Alginate gels in the wet and dry forms are of relevance in several research fields like thermal insulation, wound healing, drug delivery, tissue engineering, absorption or catalysis [19,20,21,22,23]. The study of the physicochemical properties of these alginate-based materials as a function of the processing variables (alginate concentration, gelation conditions, drying method) is of utmost importance.

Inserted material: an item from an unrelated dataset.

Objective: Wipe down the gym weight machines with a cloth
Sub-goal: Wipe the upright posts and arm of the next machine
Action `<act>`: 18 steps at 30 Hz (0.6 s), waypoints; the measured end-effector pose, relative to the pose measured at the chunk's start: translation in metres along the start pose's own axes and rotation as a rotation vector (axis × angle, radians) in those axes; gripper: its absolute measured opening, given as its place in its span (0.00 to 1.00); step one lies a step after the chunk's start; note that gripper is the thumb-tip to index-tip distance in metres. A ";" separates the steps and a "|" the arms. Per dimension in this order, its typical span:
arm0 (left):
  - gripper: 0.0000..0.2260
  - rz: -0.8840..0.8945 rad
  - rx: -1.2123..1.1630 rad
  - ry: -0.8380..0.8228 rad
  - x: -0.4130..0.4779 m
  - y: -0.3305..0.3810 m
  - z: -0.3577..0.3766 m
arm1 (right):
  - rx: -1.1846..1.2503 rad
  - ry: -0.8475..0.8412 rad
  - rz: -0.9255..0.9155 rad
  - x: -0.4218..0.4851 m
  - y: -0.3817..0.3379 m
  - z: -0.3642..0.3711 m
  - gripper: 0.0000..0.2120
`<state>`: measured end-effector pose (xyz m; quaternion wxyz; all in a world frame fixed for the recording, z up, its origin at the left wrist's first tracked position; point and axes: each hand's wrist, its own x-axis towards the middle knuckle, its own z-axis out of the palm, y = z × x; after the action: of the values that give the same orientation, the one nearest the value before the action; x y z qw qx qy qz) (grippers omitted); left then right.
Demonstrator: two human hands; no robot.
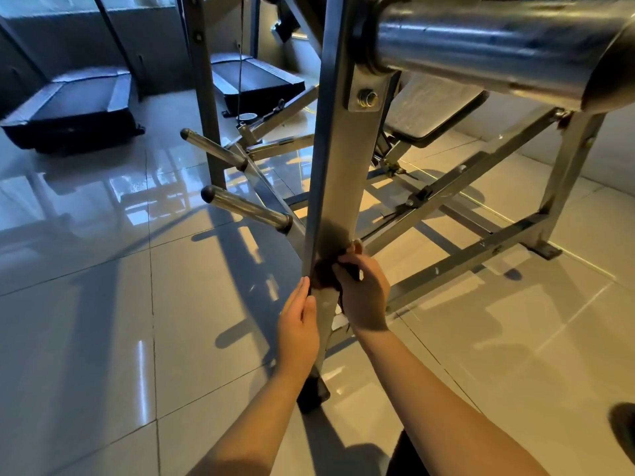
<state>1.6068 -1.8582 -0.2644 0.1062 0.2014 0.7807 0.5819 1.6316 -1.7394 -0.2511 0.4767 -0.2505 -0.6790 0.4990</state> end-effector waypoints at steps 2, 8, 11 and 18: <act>0.18 -0.013 -0.014 0.006 0.001 -0.005 -0.001 | -0.001 0.057 -0.084 0.014 -0.010 0.002 0.05; 0.19 -0.054 -0.094 -0.049 -0.005 -0.013 0.000 | -0.026 -0.026 0.015 -0.028 0.052 0.013 0.07; 0.18 -0.068 -0.103 -0.064 -0.006 -0.011 -0.004 | -0.214 -0.202 0.186 -0.028 0.037 0.004 0.06; 0.10 -0.085 -0.144 -0.092 -0.007 -0.016 -0.009 | -0.128 0.048 -0.025 -0.016 -0.017 0.021 0.07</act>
<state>1.6064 -1.8727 -0.2770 0.1805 0.1865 0.7390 0.6217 1.6215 -1.7675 -0.2431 0.4821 -0.2842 -0.7008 0.4424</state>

Alginate is a linear polysaccharide formed by β-d-mannuronic acid (M) and α-l-guluronic acid (G) that is obtained from brown algae or from certain bacterial strains (e.g., Pseudomonas aeruginosa) [24]. The alginate source determines the G-to-M ratio and the molecular weight of the polysaccharide leading to differences in the physicochemical and mechanical properties of the resulting gels [22,25]. Alginate gels and the subsequent aerogels have been obtained by ionic gelation, acidic gelation or by gelation in a primary alcohol [25,26]. Ionic gelation of alginate with divalent cations, typically Ca2+, usually follows the “egg-box” model with gel structures dependent on the gelation kinetics that can be tuned with the controlled release of the cation, the temperature and the cation nature [27,28,29,30]. In the acidic gelation, the intrinsic acidity of alginic acid or the addition of an acid to the sodium alginate salts results in gel formation by hydrogen bonding bridges between carboxylic groups from different polysaccharide chains [31,32,33]. The gelation of alginate in alcoholic baths takes place due to an increase of the hydrophobic interactions between the polysaccharide chains that is dependent on the polymer type [34]. Textural properties of the alginate aerogels obtained after supercritical drying of the gels resulted in BET-specific surfaces areas ranging from less than 5 m2/g to 608 m2/g and with BJH-specific pore volumes of up to ca. 7 cm3g−1 depending on the gelation approach and drying method used [27,35,36,37,38].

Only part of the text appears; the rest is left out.